**Assignment**
Every entry that follows is to be duplicated exactly.

**Working data**

++++++++++

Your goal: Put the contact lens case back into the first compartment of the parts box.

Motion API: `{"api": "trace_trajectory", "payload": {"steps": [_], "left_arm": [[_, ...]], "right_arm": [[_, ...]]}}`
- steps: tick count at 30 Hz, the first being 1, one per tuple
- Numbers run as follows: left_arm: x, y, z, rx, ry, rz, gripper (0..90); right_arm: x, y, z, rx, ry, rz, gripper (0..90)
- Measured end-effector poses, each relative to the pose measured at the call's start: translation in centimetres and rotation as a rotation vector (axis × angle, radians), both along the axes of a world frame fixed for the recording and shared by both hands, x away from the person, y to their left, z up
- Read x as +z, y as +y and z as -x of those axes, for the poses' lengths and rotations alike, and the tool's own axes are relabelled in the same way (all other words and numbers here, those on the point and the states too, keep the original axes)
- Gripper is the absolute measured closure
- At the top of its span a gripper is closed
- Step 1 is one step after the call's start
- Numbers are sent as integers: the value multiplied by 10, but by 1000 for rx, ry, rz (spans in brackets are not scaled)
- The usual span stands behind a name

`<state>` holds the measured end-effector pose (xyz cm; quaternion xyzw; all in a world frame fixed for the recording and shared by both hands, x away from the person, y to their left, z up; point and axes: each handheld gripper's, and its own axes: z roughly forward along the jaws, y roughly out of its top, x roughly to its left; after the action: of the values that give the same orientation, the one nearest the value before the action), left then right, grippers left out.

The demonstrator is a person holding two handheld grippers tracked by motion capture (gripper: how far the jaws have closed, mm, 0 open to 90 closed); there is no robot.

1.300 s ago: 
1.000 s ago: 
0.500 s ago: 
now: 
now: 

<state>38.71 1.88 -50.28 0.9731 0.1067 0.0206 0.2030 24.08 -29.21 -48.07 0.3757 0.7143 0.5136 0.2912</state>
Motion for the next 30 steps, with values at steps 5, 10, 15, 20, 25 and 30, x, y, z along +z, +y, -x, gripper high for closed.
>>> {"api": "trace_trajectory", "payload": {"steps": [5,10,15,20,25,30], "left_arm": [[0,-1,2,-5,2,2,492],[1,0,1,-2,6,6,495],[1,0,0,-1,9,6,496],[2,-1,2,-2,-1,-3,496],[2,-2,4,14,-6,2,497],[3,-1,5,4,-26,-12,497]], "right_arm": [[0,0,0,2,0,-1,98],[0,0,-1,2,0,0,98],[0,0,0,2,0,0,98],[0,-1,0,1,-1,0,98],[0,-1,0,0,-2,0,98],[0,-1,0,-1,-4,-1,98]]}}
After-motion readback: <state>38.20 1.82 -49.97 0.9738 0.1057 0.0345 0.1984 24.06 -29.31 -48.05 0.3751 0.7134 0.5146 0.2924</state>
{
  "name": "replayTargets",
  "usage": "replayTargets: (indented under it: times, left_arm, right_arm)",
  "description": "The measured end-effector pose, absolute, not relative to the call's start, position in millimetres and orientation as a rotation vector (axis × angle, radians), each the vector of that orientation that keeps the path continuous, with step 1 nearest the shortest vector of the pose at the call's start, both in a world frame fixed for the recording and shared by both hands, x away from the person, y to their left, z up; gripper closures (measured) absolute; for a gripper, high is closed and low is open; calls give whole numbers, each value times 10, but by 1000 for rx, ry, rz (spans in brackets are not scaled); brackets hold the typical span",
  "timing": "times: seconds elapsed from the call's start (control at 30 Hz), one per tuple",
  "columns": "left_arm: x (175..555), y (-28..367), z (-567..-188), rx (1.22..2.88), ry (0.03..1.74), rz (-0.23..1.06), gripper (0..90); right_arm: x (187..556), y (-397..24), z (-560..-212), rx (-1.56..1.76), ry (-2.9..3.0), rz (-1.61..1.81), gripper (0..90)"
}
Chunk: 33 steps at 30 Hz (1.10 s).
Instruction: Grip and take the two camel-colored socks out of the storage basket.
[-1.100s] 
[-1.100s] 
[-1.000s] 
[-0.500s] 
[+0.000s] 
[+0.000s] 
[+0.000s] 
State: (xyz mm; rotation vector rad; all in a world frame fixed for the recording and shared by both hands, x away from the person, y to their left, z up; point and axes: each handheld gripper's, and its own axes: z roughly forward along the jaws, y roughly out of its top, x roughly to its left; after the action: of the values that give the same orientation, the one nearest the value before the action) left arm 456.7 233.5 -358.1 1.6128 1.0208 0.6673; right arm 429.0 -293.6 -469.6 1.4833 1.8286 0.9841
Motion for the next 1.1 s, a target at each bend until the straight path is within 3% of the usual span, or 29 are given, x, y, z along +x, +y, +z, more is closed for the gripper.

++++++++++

**Written reply**
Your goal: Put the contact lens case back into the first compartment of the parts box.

Motion API: `{"api": "trace_trajectory", "payload": {"steps": [_], "left_arm": [[_, ...]], "right_arm": [[_, ...]]}}`
- steps: tick count at 30 Hz, the first being 1, one per tuple
- Numbers run as follows: left_arm: x, y, z, rx, ry, rz, gripper (0..90); right_arm: x, y, z, rx, ry, rz, gripper (0..90)
- Measured end-effector poses, each relative to the pose measured at the call's start: translation in centimetres and rotation as a rotation vector (axis × angle, radians), both along the axes of a world frame fixed for the recording and shared by both hands, x away from the person, y to their left, z up
- Read x as +z, y as +y and z as -x of those axes, for the poses' lengths and rotations alike, and the tool's own axes are relabelled in the same way (all other words and numbers here, those on the point and the states too, keep the original axes)
- Gripper is the absolute measured closure
- At the top of its span a gripper is closed
- Step 1 is one step after the call's start
- Numbers are sent as integers: the value multiplied by 10, but by 1000 for rx, ry, rz (spans in brackets are not scaled)
- The usual span stands behind a name

`<state>` holds the measured end-effector pose (xyz cm; quaternion xyzw; all in a world frame fixed for the recording and shared by both hands, x away from the person, y to their left, z up; point and axes: each handheld gripper's, and its own axes: z roughly forward along the jaws, y roughly out of its top, x roughly to its left; after the action: of the values that give the same orientation, the one nearest the value before the action), left then right, grippers left out.

The demonstrator is a person holding two handheld grippers tracked by motion capture (gripper: how far the jaws have closed, mm, 0 open to 90 closed); there is no robot.

1.300 s ago: 
1.000 s ago: 
0.500 s ago: 
now: 
now: 

<state>38.71 1.88 -50.28 0.9731 0.1067 0.0206 0.2030 24.08 -29.21 -48.07 0.3757 0.7143 0.5136 0.2912</state>
Motion for the next 30 steps, with values at steps 5, 10, 15, 20, 25 and 30, x, y, z along +z, +y, -x, gripper high for closed.
>>> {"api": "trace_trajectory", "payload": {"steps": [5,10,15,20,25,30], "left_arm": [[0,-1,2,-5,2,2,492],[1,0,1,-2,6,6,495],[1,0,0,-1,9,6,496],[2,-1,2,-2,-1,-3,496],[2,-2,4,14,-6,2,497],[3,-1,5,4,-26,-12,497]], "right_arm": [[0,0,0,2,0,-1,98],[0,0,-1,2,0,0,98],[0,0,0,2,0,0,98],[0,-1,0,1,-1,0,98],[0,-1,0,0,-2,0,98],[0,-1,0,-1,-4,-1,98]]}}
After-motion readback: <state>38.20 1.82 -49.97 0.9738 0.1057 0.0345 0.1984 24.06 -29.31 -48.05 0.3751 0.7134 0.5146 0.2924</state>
{
  "name": "replayTargets",
  "usage": "replayTargets: (indented under it: times, left_arm, right_arm)",
  "description": "The measured end-effector pose, absolute, not relative to the call's start, position in millimetres and orientation as a rotation vector (axis × angle, radians), each the vector of that orientation that keeps the path continuous, with step 1 nearest the shortest vector of the pose at the call's start, both in a world frame fixed for the recording and shared by both hands, x away from the person, y to their left, z up; gripper closures (measured) absolute; for a gripper, high is closed and low is open; calls give whole numbers, each value times 10, but by 1000 for rx, ry, rz (spans in brackets are not scaled); brackets hold the typical span",
  "timing": "times: seconds elapsed from the call's start (control at 30 Hz), one per tuple",
  "columns": "left_arm: x (175..555), y (-28..367), z (-567..-188), rx (1.22..2.88), ry (0.03..1.74), rz (-0.23..1.06), gripper (0..90); right_arm: x (187..556), y (-397..24), z (-560..-212), rx (-1.56..1.76), ry (-2.9..3.0), rz (-1.61..1.81), gripper (0..90)"
}
Chunk: 33 steps at 30 Hz (1.10 s).
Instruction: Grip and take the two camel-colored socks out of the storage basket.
[-1.100s] 
[-1.100s] 
[-1.000s] 
[-0.500s] 
[+0.000s] 
[+0.000s] 
[+0.000s] 
State: (xyz mm; rotation vector rad; all in a world frame fixed for the recording and shared by both hands, x away from the person, y to their left, z up; point and axes: each handheld gripper's, and its own axes: z roughly forward along the jaws, y roughly out of its top, x roughly to its left; after the action: of the values that give the same orientation, the one nearest the value before the action) left arm 456.7 233.5 -358.1 1.6128 1.0208 0.6673; right arm 429.0 -293.6 -469.6 1.4833 1.8286 0.9841
Motion for the next 1.1 s, a target at each bend until the straight path is within 3% of the usual span, or 29 are given, x, y, z along +x, +y, +z, more is closed for the gripper.

The response to this exercise is now finished.